Когда я наконец сумела отбиться и, сбросив с себя Рашель, открыла глаза, башня вокруг переменилась. Увешанные факелами, стены без единого изъяна стали сухими и прочными. Здесь даже появилась дверь: добротная и кованая, с шотландской геральдикой на косяках. То тут, то там пищали крысы, а наверху я увидела несколько крюков и подвешенные на них клетки – пустые, но хранящие человеческие останки в виде лоскутов одежды и костей.
– Хорошо, давай попробуем еще разок.
Я завизжала так громко, что эхо, отразившись от стен, оглушило меня. Боль казалась реальной и настолько сильной, что сначала я даже не поняла, что именно болит. Виной всему оказалась раскаленная кочерга, прижавшаяся к щеке. Кожа запузырилась, и в воздухе запахло горелой плотью. Во рту скопилась кровь, когда стоящий надо мной мужчина чиркнул кочергой, проводя ею по раскрытым губам.
– Думаю, теперь, когда ты растеряла былую красоту, Дьявол больше не захочет тебя в невесты.
На нем была бархатная красная накидка с черной тесьмой, заляпанная моей кровью, подпоясанная рубаха и кожаные перчатки с железными вставками на костяшках пальцев.
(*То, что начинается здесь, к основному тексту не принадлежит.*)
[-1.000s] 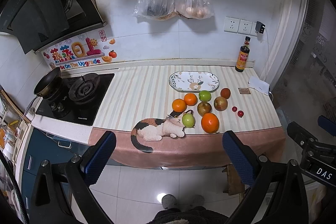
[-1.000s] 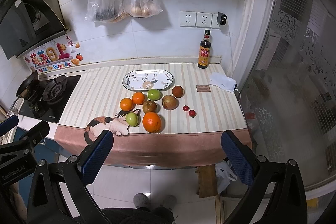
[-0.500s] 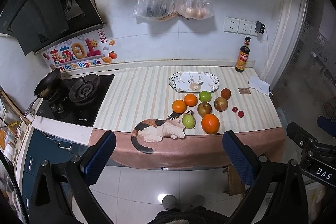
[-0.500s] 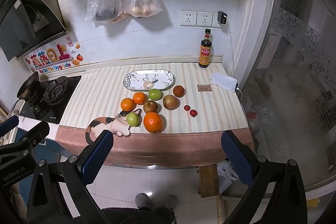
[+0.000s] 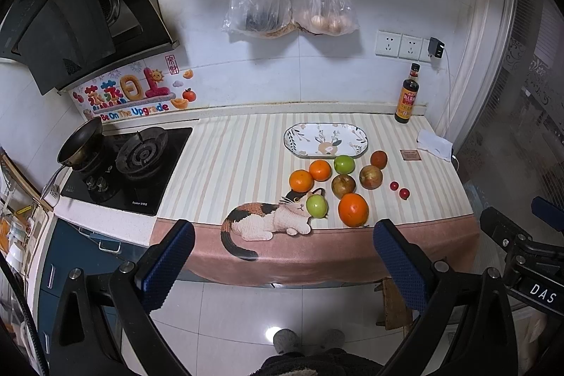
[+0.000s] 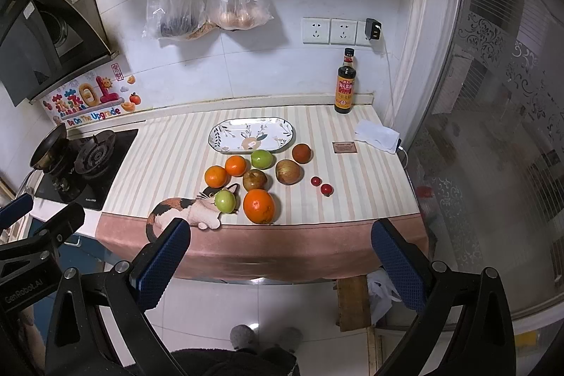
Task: Organize fruits
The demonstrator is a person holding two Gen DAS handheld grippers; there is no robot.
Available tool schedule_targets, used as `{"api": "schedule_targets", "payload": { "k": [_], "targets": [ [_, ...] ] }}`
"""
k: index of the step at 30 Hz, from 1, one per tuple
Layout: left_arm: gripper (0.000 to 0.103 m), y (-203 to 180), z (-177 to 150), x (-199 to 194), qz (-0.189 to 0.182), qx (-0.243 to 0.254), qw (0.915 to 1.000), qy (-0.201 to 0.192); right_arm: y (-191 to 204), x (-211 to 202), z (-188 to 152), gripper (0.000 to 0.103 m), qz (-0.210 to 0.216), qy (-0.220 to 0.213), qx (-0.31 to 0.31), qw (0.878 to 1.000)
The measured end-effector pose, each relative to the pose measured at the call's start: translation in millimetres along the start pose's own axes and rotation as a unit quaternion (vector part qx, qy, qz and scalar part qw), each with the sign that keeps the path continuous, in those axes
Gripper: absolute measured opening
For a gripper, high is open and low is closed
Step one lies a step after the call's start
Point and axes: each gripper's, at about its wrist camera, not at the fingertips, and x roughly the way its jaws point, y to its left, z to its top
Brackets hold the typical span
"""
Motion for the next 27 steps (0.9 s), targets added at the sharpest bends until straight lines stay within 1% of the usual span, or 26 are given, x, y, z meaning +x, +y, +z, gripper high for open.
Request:
{"api": "schedule_targets", "payload": {
  "k": [18,27],
  "targets": [
    [0.103,-0.6,1.5,-0.5,0.001,0.001,1.0,-0.003,-1.5,-1.3,1.0,0.103,0.003,-0.001,0.003,1.0],
    [0.103,-0.6,8.7,-4.7,0.003,0.001,1.0,-0.007,-1.2,-1.5,1.9,0.103,0.005,-0.002,0.004,1.0]
  ]
}}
Он потер ими мой подбородок, запрокидывая мое лицо кверху, чтобы полюбоваться творением своих рук.
Зубы стучали – не то от многочисленных ожогов, не то от холода, когда кто-то вывернул на меня ведро ледяной воды, приводя в чувства. Но я и так хорошо соображала: руки были гвоздями прибиты к подлокотникам деревянного стула, шея привязана к спинке веревкой, а платье порвано. Внутренняя сторона бедер кровоточила, давая понять, что пытки длятся уже долго и что некоторые из них были приятны инквизиторам куда больше, чем другие… Тени глумящихся вокруг мужчин дрожали, перешептывались, подсказывая моему мучителю, как лучше выудить из ведьмы имена моих «сатанинских сестер».
Но страшным было вовсе не это. Не извращенный садизм, не святые распятья в углах и не дым церковного ладана, из-за которого щекотало в носу. Даже стоны и крики женщин, терзаемых где-то по соседству, не пугали меня так сильно, как знакомые карие глаза, упивающиеся моими страданиями и жаждущие их продолжения.
– Коул! – вскрикнула я, пока он накалял кочергу над огнем, чтобы затем окунуть ее в мешок с морской солью. – Это же я, Коул! Что ты делаешь? Это я!
Кофейные кудри, которые было не расчесать поутру. Созвездия родинок и веснушек на лице, более остром, чем ему положено быть, более грубом и выжженном битвами. Как теперь и на мне, на нем тоже было множество шрамов: несколько пересекали брови и переносицу, а один разделял лицо на две половины. Подбородок зарос дремучей щетиной, а на поясе висели ножи разных форм и размеров – могу поспорить, все они предназначались мне. Я с замиранием сердца узнала его фамильный навахон с палисандровой рукоятью, передающийся из поколения в поколение. Коул не обращал на мои вопли и метания на стуле никакого внимания. Он ни секунды не сомневался в том, что делал и вот-вот сделает снова.